Making sugar cookies made me think about how thankful I am for my Grandma. I am so thankful for all the grandparents in my life, and I am blessed to have grown up with 2 sets of grandparents as well as a couple of great-grandparents. I know many people lose grandparents at a young age, so I know how fortunate I am to have had so much “grandparent love!” Back to Grandma and sugar cookies…I use her recipe and making sugar cookies has become one of my favorite things to do, especially around the holidays. I appreciate her putting up with every time I call and ask for a reminder on a recipe she has given me or ask for help in figuring out how to make things. I grew up baking with both Mom and Grandma, and I love it. So, I’m thankful for Grandma and her sugar cookies and love of baking (and lots of other things about her, but, I’m down to one minute so I better wrap it up!) 
(Man…all this talk about sugar cookies makes me wish I hadn’t put them all in the freezer last night! One sounds pretty good right now with my afternoon cup of decaf!) 

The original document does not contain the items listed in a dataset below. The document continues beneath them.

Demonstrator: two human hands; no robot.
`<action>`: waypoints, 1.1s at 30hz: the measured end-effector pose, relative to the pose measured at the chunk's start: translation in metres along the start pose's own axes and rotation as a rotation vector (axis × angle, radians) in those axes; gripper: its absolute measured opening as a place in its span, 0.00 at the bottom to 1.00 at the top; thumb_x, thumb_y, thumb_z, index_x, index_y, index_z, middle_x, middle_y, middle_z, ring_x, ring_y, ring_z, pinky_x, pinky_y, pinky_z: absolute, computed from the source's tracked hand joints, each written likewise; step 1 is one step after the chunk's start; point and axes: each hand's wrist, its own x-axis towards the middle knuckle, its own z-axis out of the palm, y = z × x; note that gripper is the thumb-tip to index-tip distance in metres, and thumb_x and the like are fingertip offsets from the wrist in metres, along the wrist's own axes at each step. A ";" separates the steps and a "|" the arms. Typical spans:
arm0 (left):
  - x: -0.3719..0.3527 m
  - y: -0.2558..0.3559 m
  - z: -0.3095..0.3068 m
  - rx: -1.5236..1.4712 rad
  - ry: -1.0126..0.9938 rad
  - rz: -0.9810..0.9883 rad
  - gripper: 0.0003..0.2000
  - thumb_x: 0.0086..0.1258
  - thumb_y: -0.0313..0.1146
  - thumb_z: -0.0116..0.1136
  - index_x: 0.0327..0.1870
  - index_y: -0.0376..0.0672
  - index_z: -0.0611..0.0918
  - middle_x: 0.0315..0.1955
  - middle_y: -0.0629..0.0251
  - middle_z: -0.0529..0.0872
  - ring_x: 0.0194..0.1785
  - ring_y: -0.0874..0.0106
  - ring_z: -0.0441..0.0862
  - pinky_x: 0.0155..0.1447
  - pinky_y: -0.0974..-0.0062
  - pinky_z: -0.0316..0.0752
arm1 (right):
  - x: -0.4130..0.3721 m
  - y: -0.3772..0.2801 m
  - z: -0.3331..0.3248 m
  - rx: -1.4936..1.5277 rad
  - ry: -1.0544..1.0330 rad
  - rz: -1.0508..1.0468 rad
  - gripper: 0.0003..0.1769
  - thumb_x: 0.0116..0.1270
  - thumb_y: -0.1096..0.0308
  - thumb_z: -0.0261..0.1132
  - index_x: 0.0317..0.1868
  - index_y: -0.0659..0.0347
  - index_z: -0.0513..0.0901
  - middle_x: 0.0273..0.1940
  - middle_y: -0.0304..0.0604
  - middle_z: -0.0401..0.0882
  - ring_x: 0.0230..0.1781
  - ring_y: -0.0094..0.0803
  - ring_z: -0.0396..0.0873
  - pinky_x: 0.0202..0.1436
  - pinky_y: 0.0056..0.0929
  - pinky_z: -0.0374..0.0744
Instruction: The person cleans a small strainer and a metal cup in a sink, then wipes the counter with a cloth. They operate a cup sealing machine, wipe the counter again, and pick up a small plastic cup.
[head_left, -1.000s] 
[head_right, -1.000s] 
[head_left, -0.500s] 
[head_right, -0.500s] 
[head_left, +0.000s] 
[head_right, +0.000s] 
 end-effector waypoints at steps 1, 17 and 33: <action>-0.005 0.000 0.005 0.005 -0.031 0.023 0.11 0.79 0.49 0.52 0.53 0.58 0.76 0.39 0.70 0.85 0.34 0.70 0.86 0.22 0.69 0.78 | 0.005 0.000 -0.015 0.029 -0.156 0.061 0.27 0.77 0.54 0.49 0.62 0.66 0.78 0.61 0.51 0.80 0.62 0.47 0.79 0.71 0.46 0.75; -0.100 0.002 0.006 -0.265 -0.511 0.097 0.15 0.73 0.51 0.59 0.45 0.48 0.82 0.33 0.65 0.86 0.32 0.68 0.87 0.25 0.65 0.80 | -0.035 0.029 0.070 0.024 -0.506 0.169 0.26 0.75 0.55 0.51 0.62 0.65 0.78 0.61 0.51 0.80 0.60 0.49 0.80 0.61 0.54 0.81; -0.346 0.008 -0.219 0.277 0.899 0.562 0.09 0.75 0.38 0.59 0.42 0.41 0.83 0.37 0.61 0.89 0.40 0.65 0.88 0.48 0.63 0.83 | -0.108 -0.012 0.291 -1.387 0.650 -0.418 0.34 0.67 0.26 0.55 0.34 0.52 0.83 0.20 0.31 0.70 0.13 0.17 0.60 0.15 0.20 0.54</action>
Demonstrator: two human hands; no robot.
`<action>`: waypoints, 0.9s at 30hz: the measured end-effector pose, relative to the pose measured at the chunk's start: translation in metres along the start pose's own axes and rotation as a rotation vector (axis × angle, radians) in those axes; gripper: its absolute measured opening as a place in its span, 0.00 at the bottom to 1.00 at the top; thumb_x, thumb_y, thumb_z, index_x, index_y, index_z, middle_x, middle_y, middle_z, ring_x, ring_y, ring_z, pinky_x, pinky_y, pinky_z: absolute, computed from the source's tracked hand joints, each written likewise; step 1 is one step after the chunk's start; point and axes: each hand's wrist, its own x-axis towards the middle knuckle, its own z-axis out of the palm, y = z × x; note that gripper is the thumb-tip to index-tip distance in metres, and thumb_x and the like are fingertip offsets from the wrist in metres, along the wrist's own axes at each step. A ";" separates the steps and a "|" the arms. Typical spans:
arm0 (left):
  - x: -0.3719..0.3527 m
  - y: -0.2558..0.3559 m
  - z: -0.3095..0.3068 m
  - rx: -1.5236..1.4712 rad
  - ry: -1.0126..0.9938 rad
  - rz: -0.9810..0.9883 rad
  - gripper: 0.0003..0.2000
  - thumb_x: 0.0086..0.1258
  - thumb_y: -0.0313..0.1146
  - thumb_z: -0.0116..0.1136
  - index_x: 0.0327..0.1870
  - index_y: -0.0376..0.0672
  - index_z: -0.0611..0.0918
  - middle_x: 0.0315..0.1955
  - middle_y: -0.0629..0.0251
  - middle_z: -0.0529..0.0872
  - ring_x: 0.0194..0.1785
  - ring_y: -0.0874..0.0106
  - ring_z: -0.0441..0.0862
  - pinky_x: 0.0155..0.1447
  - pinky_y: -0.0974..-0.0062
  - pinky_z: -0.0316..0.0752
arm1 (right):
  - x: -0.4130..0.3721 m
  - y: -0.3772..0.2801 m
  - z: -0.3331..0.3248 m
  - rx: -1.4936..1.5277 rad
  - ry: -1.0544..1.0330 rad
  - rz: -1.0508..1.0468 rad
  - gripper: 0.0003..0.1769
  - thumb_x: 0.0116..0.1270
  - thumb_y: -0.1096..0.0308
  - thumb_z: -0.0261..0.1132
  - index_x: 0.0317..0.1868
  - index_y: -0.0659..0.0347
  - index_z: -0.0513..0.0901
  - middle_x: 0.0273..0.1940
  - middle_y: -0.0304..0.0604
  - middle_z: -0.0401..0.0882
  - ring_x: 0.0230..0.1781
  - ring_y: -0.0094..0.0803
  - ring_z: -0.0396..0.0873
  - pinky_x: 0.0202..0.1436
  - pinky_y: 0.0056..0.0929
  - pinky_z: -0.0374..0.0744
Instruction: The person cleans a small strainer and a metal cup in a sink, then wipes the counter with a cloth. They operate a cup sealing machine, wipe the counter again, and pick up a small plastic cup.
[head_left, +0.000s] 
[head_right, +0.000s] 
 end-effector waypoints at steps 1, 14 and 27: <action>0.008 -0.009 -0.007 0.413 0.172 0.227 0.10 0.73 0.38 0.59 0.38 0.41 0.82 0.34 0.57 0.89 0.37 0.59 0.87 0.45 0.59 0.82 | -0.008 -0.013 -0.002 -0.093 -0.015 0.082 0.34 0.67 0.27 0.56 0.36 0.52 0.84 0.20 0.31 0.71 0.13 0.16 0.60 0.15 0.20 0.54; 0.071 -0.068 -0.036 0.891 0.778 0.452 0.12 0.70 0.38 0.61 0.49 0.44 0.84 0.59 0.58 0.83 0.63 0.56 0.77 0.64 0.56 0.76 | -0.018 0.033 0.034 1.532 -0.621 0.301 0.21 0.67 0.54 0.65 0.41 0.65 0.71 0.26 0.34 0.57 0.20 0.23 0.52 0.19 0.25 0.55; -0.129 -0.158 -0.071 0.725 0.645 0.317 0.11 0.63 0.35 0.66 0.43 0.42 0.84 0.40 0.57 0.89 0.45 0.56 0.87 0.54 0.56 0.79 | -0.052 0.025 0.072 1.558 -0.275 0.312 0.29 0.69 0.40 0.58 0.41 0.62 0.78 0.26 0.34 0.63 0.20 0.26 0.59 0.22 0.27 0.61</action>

30 Days of Thanksgiving – Day 6

So I didn’t post yesterday, but it was on purpose…sort of. (As in, I didn’t forget, but I chose not to.) So, here’s day 6…
I’m thankful that God created a day of rest. I’m thankful he wants us to just relax and take the the time to rejuvenate. So, that’s what I did yesterday. I’m thankful for a Sunday afternoon nap and playing in the floor with my little man and getting a little time to be lazy!

30 Days of Thanksgiving – Day 4

I’m thankful today for our freedom. Tonight, I’ve been attending, and am still attending, the “Secret Church” simulcast with David Platt. (We’re on a break now…) Part of the “Secret Church” experience is prayer for the persecuted church. We are praying specifically for Egypt where Christians are abducted and physically abused for their faith. I’m thankful I can worship and serve God in public without persecution. I’m thankful that attending “Secret Church” is a choice for me, that I don’t have to keep it a secret, and that I’m not required to attend church in secret.